The Xbox One is by no means a failure, it just couldn’t or didn’t find the eruption of unexpected success PlayStation did this generation. Some of that was self-inflicted for sure, it’s hard to forget the bizarre Summer of 2013 for Xbox, during what should be an exciting time announcing and showing new hardware, was marred with utter confusion on top of shoddy decision making. Once Phil Spencer took over, the identity started shifting with the Xbox brand, they were fighting for the players, trying to make consumer-friendly changes. Despite all the plus marks they added with things like Gamepass and backwards compatibility or changing the hardware fidelity conversation in their favor, they also made a slew of new game announcements only to see many of those games get canceled or held up in development abyss. PlayStation kept churning along, never losing ground and pumping out exclusive game of the year contenders. When Phil first emerged as the new face of Xbox I recall him clearly declaring he wants to right the wrongs of the Xbox One and plans on winning that arms race with Sony. The story is different now. They have all but given up competing with PlayStation and even Nintendo right now. They took it on the chin early in this generation and have realized they haven’t been and aren’t competitive in the current market.

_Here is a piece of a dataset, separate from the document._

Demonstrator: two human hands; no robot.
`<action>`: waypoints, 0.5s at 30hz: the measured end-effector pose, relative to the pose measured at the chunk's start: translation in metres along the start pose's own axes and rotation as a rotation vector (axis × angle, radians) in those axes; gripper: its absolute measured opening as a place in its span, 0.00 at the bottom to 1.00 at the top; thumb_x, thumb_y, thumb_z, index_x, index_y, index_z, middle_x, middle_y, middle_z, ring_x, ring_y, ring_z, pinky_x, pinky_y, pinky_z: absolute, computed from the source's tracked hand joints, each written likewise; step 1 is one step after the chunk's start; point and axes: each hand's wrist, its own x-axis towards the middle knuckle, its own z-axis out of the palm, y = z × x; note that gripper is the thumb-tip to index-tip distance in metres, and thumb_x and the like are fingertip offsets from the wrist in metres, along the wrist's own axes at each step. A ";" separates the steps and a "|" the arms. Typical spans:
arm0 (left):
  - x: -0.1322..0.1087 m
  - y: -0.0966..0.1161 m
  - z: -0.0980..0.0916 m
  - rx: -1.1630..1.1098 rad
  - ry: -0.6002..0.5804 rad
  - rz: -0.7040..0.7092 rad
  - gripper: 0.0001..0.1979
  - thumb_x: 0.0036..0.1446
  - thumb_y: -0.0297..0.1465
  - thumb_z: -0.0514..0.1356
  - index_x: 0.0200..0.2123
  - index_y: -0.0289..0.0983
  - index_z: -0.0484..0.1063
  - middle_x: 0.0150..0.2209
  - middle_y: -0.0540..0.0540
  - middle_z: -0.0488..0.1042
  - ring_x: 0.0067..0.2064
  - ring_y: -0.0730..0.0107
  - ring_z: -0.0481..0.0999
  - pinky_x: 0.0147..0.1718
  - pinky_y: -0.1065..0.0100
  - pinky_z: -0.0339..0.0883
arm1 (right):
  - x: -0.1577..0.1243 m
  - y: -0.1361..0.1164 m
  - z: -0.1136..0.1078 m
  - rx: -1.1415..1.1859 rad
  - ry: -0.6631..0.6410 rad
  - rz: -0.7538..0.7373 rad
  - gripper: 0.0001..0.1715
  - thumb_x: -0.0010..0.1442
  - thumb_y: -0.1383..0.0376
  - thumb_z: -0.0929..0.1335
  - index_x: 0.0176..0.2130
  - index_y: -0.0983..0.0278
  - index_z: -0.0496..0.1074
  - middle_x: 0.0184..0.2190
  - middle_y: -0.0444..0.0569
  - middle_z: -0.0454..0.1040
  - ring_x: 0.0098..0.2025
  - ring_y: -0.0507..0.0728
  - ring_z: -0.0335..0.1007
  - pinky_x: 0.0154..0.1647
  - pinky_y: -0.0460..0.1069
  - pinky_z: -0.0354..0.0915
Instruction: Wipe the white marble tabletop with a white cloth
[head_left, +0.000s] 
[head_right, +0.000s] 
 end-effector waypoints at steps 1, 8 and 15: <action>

This leaves them in a position to build their stable, stop relying on the old veterans that they have been riding going back to the original Xbox and bring fresh talent in ready to create that substantial competitive future. Microsoft is gearing up not for some big new Triple-A thing next year on the Xbox One, but to make sure that when new hardware is out and Sony is releasing Spider-man 2 they will have something to match. All these new studios give Xbox something they have been severely lacking and searching for, studio diversity. No longer are they overly reliant on shooters and pretty cars, they can have those stalwart titles but counterpunch the competition with story-based games, 3rd person action games, and RPGs. Xbox has already done a good job using the Xbox One as a test bed of sorts, seeing how players react to launching and consistently maintaining services like Gamepass, a gaming-centric Netflix service, and backwards compatibility, both of which garnering collective adoration since there respective releases. All that remains is to see if the calculated talent acquisitions turn into major league talent for Team Xbox as the next generation creeps ever closer.